Monday, September 27, 2010

Retest

I might get to find out exactly which of the human gamma retroviruses I have.

A week ago I got a letter from VIP labs saying that since I tested negative last year for XMRV I could get this test free. I don't even need to send in any more blood. Which is funny, because last year I was told my test result was "inconclusive" and that I needed to send in more blood, so I did, and then the next day they wrote and said my result was positive after all and that the additional blood wasn't needed.

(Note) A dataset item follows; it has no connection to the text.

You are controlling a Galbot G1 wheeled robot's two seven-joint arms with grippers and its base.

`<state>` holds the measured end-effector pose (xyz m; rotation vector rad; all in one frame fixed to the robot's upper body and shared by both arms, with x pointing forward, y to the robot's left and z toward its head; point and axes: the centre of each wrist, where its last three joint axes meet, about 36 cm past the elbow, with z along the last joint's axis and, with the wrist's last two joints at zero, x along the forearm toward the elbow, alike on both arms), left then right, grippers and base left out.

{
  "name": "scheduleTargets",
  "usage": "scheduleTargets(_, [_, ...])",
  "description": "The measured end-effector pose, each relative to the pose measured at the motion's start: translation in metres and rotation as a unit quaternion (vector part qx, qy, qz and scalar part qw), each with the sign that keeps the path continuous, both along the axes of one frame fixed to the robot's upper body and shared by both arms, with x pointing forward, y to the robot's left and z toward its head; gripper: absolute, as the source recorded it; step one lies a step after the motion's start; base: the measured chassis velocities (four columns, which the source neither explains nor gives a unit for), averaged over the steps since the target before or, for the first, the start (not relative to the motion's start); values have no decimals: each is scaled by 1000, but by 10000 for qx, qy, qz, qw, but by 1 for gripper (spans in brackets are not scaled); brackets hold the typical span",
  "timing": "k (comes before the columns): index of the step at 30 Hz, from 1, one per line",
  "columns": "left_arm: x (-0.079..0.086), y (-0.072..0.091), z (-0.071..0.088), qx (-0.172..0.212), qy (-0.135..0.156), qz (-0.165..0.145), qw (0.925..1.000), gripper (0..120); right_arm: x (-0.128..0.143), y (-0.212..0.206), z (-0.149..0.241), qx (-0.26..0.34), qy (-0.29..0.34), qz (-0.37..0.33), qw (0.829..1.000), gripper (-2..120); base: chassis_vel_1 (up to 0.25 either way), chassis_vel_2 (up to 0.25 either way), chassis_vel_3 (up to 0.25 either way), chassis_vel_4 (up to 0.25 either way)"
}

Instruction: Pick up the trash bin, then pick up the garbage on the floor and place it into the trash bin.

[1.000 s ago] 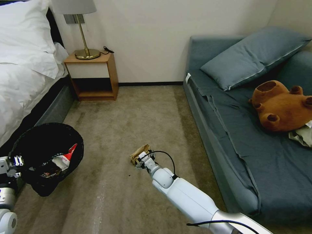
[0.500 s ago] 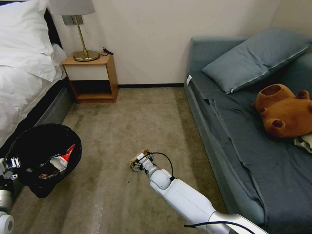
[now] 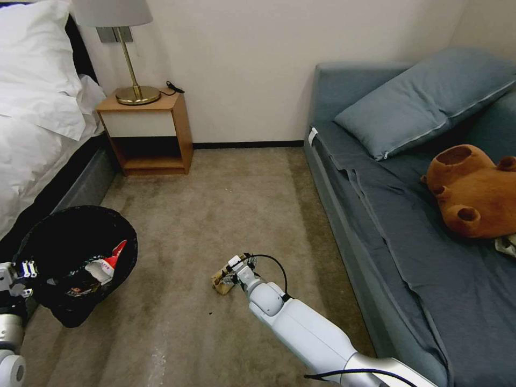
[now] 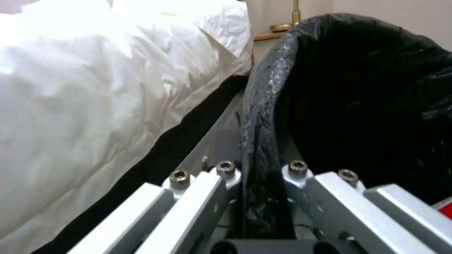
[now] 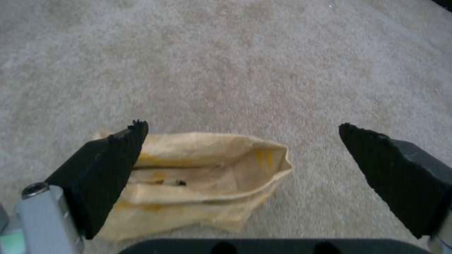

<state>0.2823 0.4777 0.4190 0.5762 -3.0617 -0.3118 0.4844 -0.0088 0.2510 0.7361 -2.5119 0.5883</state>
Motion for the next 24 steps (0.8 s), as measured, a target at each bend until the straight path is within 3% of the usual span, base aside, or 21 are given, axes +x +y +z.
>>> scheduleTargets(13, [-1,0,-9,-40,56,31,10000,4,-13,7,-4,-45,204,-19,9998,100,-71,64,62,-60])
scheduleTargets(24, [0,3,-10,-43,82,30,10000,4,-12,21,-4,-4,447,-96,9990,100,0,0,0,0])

The letter said this was a one time offer and I had to have this form completed and signed by myself and my doctor by September 21. It was September 20th.

But, I did it. I don't know how long I until I get results, but the letter asked me to allow "sufficient time."

Meanwhile I'm sticking to my decision to hold off on any major treatment decisions for awhile until more is known. And while I wait I'm going to keep trying to do the best I can with my program of good sleep, good nutrition, gentle exercise, low stress.

I haven't been doing as well this last summer. At some point I decided I'd be happier if I stopped trying so hard and gave up. I stopped reading about CFS online. I stopped trying to research anti-retorviral therapy and stem cell therapy. I only considered these things in moments of panic when I was at my worst, after days spent in bed afraid I'd never get out.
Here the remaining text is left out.